Les free-to-play comme Warzone, Apex Legends ou Fortnite ont eux aussi vu leur nombre de fidèles augmenter de manière fulgurante ces dernières années. Qui n'a pas jeter l'éponge lors d'un affrontement de boss sur Sekiro le temps d'enchaîner plusieurs games sur Fortnite ? Mais lorsqu'il faut y retourner, quelques jours, voire pour certains quelques semaines plus tard, l'entrain n'est plus le même.
Quelle stratégie ?
Pourtant, l'esprit complétiste de certains joueurs (vouloir finir un jeu dans son intégralité, bonus, quêtes secondaires et autres trophées compris) contrecarre quelque peu cette tendance.

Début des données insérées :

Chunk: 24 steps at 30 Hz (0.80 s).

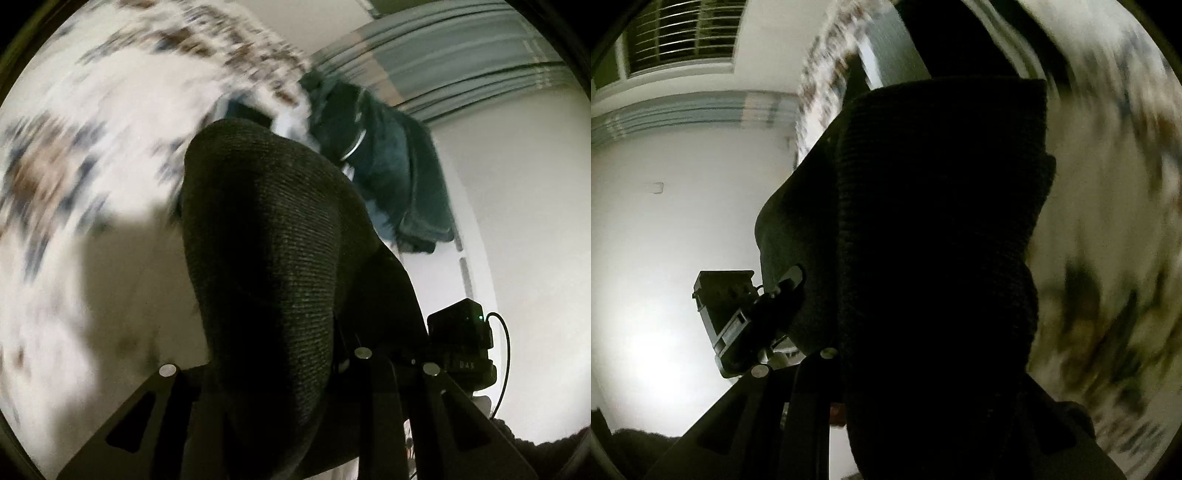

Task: Fold small clothes

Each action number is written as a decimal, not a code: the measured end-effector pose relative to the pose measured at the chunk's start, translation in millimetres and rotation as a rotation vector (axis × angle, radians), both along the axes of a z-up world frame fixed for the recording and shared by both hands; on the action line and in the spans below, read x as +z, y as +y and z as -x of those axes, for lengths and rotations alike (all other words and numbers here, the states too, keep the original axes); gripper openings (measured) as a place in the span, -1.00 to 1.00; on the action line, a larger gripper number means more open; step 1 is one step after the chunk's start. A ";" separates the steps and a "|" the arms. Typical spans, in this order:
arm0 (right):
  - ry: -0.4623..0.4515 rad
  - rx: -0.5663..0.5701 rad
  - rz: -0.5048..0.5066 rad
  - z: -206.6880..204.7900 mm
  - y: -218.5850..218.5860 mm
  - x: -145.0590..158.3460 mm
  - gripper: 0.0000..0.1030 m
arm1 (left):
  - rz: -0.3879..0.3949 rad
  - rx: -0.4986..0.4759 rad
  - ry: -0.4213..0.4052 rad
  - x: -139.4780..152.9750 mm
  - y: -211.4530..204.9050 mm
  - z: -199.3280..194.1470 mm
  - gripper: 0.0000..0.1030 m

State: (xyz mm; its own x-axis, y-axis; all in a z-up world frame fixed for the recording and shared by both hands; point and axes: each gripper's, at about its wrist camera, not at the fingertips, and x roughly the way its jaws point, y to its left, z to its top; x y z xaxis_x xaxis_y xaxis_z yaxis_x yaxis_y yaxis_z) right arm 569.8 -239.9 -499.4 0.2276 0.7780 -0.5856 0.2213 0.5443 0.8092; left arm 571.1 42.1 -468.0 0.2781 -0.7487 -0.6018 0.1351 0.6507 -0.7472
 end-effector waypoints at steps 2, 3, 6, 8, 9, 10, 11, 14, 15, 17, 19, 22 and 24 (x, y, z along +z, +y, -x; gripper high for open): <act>-0.022 -0.014 0.013 -35.3 -12.5 10.5 -0.63 | 0.004 -0.008 -0.033 11.1 -16.7 -45.3 -0.62; -0.037 -0.021 0.028 -64.4 -21.7 15.2 -0.63 | 0.005 -0.006 -0.040 13.0 -23.5 -65.6 -0.62; -0.049 -0.030 0.051 -124.6 -37.0 14.3 -0.63 | 0.007 -0.007 -0.049 10.0 -41.2 -129.8 -0.61; -0.043 -0.032 0.076 -159.4 -45.0 6.8 -0.63 | -0.009 -0.019 -0.036 -3.6 -52.3 -169.2 -0.59; -0.035 -0.030 0.091 -177.1 -47.2 -0.6 -0.63 | -0.037 -0.024 -0.025 -12.4 -57.4 -184.3 -0.54; -0.025 -0.024 0.107 -190.3 -48.5 -7.2 -0.63 | -0.084 -0.033 0.004 -27.2 -63.2 -202.8 -0.52; -0.011 -0.015 0.136 -203.5 -48.4 -14.5 -0.63 | -0.118 -0.040 0.031 -38.3 -66.3 -212.8 -0.46; 0.057 0.029 0.218 -222.2 -52.7 -45.5 -0.61 | -0.189 -0.054 0.151 -75.0 -66.1 -240.3 -0.26; 0.076 0.039 0.253 -225.5 -54.3 -51.0 -0.48 | -0.209 -0.048 0.178 -81.9 -63.0 -246.1 -0.12; 0.077 0.020 0.297 -224.7 -64.6 -50.7 -0.24 | -0.202 -0.039 0.178 -80.6 -57.1 -250.3 -0.11; 0.072 0.010 0.372 -229.4 -67.5 -39.3 -0.08 | -0.236 -0.042 0.158 -75.1 -56.9 -250.9 -0.01; 0.069 0.019 0.588 -212.5 -71.4 -25.9 0.18 | -0.334 -0.022 0.092 -61.9 -57.8 -242.8 0.32; 0.084 0.023 0.734 -197.7 -69.2 -18.0 0.35 | -0.402 0.014 0.022 -49.4 -55.5 -234.8 0.94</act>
State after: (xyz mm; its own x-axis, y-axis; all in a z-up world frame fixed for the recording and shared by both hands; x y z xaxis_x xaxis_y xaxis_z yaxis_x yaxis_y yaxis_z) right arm 767.5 -309.1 -517.4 0.1473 0.1830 -0.9720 0.2483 0.9444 0.2155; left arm 805.9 -13.4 -517.3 0.2705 -0.4483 -0.8520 0.1113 0.8936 -0.4348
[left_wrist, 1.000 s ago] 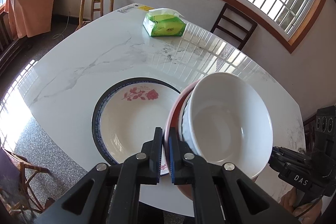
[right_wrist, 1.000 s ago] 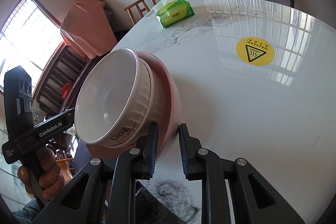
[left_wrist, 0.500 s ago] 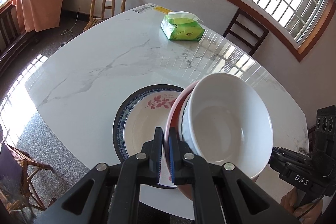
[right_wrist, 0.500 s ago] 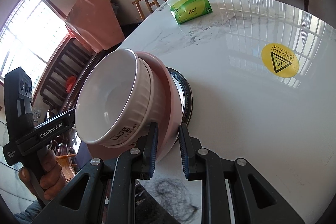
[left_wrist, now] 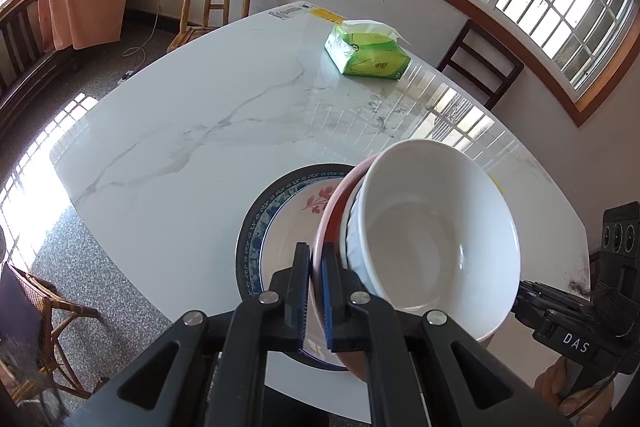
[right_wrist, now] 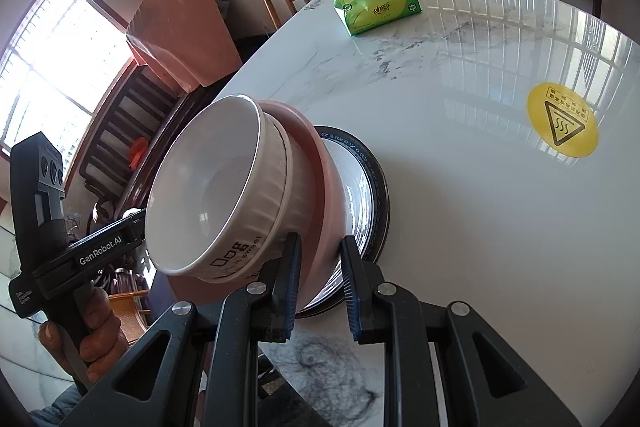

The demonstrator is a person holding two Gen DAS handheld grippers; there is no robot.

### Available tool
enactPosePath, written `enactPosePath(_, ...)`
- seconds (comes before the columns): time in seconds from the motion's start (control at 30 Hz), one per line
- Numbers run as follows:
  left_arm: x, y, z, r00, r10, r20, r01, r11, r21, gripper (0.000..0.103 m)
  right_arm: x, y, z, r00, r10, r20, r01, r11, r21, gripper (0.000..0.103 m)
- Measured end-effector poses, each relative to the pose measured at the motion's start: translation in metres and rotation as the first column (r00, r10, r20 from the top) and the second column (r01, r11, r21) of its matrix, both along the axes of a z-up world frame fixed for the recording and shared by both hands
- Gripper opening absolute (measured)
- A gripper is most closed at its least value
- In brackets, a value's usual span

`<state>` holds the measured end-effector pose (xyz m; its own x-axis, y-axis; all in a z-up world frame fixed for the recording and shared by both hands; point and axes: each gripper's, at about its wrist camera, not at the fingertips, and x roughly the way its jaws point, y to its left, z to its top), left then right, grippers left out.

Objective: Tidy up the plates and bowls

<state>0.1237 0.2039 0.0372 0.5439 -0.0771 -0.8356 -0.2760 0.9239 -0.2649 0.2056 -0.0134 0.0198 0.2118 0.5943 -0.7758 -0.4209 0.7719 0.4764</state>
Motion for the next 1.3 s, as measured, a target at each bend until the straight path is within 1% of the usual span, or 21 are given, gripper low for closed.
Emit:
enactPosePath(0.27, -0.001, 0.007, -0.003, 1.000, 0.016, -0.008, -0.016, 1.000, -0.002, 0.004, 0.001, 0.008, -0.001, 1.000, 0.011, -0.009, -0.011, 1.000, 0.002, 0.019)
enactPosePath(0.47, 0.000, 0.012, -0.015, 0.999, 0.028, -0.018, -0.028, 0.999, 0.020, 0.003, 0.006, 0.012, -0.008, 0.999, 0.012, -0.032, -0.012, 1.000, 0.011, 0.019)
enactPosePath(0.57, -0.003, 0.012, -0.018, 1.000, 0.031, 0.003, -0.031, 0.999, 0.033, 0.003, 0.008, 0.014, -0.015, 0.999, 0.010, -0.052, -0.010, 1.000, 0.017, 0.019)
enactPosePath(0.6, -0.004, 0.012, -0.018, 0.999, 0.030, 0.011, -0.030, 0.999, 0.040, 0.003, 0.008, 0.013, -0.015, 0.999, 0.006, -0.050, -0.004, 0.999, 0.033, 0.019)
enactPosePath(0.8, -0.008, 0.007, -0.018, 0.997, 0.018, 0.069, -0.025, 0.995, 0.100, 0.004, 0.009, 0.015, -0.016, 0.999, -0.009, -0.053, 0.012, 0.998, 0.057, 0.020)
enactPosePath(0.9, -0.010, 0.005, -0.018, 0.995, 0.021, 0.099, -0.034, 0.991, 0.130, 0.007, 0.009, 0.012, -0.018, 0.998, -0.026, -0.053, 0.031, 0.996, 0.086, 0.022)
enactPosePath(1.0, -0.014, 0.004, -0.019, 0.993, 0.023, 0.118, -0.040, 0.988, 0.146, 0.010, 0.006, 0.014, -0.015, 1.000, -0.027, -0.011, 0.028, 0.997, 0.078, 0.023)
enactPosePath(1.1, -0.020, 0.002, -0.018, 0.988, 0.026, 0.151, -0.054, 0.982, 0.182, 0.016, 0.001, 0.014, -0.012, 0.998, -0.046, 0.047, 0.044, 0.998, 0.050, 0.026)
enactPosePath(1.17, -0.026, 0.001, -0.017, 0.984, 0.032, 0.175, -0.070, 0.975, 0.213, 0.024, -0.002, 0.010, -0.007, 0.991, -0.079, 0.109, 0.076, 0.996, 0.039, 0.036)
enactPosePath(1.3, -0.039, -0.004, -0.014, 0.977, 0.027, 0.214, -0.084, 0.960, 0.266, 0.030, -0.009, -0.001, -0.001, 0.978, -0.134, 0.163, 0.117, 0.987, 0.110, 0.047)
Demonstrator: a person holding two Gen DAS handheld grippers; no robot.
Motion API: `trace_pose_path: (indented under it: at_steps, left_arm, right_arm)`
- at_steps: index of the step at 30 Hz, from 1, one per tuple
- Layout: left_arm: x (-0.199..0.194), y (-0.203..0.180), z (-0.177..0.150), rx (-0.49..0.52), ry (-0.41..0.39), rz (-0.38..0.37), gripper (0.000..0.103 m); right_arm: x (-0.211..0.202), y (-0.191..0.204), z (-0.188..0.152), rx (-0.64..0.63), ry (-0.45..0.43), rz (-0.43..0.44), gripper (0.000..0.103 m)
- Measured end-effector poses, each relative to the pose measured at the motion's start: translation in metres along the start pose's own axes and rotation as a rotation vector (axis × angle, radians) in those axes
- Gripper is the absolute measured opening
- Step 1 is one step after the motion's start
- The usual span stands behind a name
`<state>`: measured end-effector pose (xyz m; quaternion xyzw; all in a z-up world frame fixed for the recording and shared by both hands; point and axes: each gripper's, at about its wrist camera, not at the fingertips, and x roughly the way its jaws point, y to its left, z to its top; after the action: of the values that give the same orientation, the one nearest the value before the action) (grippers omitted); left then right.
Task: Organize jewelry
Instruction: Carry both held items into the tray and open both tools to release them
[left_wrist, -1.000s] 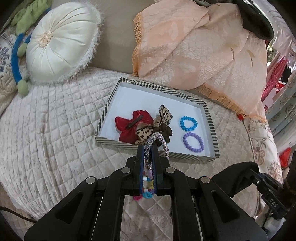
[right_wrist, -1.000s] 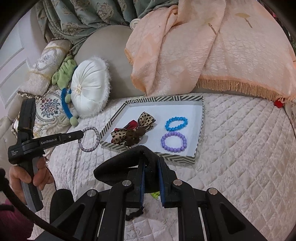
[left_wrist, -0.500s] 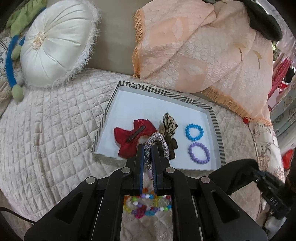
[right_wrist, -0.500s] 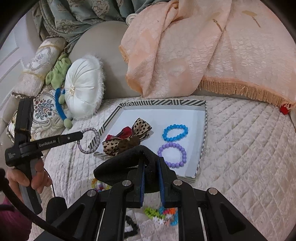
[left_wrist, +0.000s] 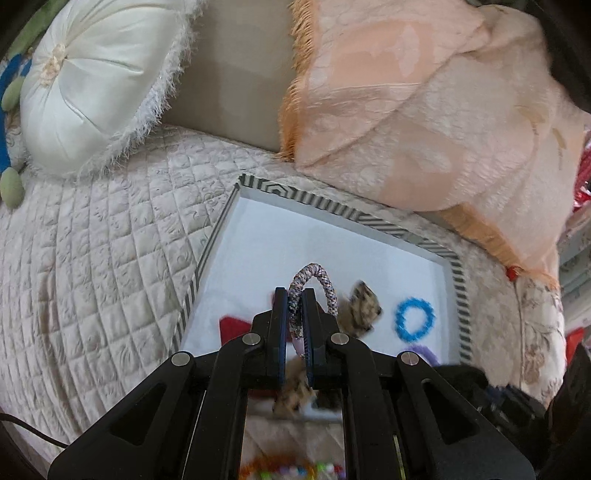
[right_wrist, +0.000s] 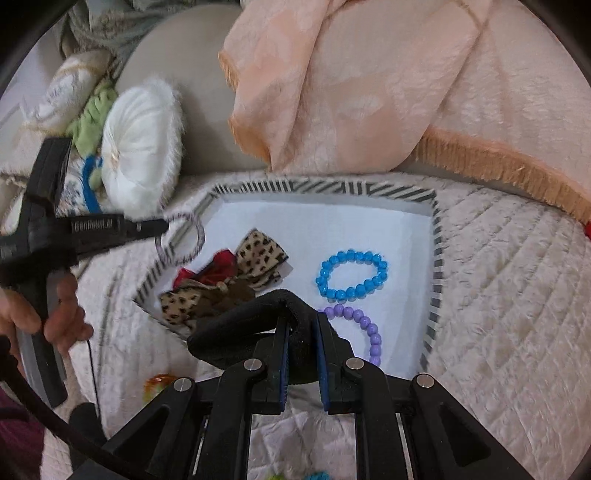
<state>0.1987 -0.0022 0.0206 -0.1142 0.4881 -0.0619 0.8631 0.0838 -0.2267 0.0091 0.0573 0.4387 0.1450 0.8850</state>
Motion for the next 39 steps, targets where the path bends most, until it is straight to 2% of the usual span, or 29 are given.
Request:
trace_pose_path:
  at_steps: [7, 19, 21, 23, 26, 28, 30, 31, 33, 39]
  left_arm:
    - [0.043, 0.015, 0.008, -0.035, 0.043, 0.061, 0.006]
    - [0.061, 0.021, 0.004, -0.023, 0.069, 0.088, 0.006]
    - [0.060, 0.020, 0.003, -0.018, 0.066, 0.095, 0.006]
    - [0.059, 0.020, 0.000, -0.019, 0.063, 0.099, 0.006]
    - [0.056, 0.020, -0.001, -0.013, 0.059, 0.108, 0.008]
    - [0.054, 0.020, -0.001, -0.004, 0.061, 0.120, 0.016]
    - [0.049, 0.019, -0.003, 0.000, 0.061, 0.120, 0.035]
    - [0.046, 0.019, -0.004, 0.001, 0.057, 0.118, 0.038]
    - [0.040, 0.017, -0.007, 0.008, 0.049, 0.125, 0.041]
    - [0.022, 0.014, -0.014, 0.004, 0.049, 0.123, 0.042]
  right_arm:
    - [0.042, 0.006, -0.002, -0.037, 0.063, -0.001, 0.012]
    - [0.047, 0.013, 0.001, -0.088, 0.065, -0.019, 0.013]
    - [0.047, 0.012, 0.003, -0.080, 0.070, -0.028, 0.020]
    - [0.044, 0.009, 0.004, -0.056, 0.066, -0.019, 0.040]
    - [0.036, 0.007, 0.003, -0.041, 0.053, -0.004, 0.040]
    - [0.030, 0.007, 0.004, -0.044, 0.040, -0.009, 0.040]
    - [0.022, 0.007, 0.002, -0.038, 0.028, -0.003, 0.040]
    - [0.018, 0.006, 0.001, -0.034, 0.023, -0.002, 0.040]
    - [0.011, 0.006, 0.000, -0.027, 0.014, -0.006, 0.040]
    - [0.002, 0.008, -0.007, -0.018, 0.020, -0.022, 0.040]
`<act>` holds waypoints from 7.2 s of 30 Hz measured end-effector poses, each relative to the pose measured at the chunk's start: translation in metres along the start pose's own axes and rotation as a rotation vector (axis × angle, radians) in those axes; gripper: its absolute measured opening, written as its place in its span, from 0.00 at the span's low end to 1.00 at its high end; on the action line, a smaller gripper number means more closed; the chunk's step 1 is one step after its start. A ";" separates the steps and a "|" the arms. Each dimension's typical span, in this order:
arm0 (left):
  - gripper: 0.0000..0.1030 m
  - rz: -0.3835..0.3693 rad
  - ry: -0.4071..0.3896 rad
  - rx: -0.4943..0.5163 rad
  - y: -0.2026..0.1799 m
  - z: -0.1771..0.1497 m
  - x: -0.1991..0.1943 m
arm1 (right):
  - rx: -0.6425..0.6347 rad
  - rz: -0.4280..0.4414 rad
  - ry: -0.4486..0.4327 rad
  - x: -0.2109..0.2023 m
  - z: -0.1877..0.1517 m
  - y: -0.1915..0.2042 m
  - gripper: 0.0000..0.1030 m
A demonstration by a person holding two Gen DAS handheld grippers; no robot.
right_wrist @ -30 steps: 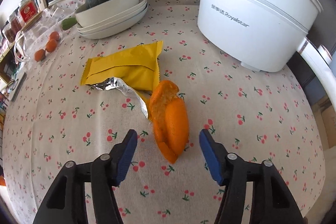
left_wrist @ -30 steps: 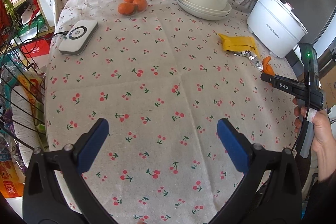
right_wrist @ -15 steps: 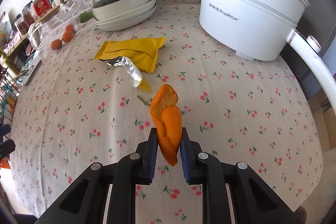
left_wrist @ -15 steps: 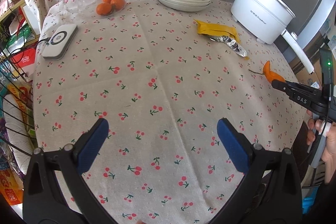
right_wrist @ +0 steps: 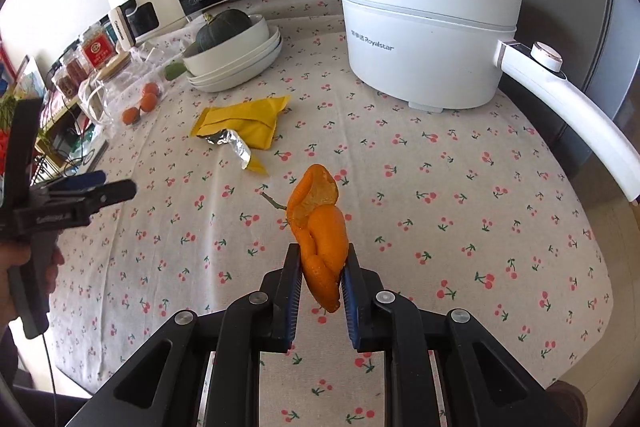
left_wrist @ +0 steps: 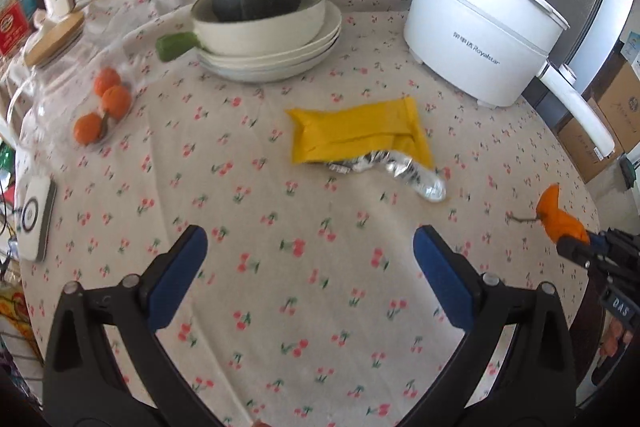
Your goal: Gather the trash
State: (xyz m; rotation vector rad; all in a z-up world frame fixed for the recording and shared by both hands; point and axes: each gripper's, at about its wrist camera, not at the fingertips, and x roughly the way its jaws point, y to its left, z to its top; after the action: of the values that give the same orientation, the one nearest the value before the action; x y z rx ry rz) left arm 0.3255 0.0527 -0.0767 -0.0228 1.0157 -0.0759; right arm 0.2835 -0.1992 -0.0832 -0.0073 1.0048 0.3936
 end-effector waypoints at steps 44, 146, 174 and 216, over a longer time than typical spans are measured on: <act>0.42 -0.114 -0.004 0.052 -0.049 -0.056 -0.055 | 0.000 -0.078 -0.033 -0.094 -0.043 0.005 0.19; 0.99 -0.072 -0.098 0.172 -0.127 -0.204 -0.189 | 0.220 -0.379 -0.116 -0.224 -0.212 0.002 0.94; 0.99 0.010 -0.362 0.086 -0.119 -0.254 -0.251 | 0.125 -0.462 -0.309 -0.245 -0.239 0.082 1.00; 0.99 -0.074 -0.293 0.060 -0.128 -0.256 -0.247 | 0.160 -0.469 -0.296 -0.246 -0.246 0.074 1.00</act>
State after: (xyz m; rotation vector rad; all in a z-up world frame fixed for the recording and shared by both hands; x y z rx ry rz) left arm -0.0288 -0.0528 0.0046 -0.0164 0.7196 -0.1658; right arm -0.0585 -0.2542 -0.0016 -0.0389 0.7097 -0.1146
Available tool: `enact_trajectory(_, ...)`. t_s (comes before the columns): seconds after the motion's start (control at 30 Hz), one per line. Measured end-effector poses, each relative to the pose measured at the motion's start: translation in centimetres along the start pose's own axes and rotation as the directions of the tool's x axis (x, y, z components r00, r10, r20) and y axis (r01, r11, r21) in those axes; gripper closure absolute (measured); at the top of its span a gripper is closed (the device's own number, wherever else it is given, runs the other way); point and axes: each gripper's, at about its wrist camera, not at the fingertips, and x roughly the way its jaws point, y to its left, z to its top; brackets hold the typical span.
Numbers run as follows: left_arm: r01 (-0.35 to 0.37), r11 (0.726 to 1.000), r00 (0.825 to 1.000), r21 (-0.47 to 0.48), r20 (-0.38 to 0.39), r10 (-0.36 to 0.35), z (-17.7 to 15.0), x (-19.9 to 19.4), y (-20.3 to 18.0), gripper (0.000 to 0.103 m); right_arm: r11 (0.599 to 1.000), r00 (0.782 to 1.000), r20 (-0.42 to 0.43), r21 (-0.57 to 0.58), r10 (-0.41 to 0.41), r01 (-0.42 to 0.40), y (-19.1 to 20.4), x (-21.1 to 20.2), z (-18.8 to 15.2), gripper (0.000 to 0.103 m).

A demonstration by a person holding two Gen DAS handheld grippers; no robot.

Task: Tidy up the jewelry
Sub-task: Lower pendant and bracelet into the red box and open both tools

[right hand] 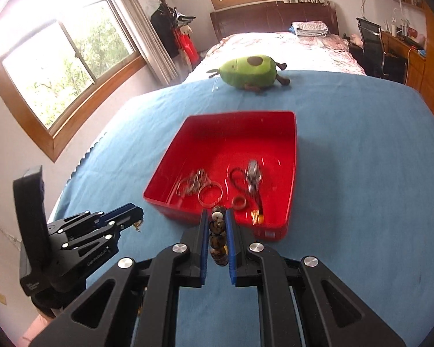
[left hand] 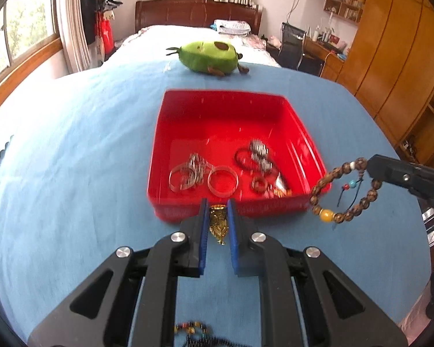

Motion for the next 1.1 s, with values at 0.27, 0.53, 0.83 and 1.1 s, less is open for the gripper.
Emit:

Plus un jeu est long, plus ils lui trouveront de l’intérêt. Rappelons que Ghost of Tsushima a été complété par 50,2 % des joueurs, et The Last of Us 2 (qui compte en moyenne près de 30h de jeu) obtient quant à lui un pourcentage de 60 %.
Pour les studios comme CD Projekt Red, Ubisoft, Sucker Punch Productions ou Rockstar, plusieurs questions se posent afin de tenir en haleine sa communauté sur une aventure de plus de 15 heures. Faut-il cuter certaines parties ? Réduire drastiquement l'expérience pour proposer un contenu plus dense ? Rendre le scénario plus passionnant ? Ou varier davantage le gameplay ? Voici en tout cas un véritable défi pour les développeurs pour les années à venir.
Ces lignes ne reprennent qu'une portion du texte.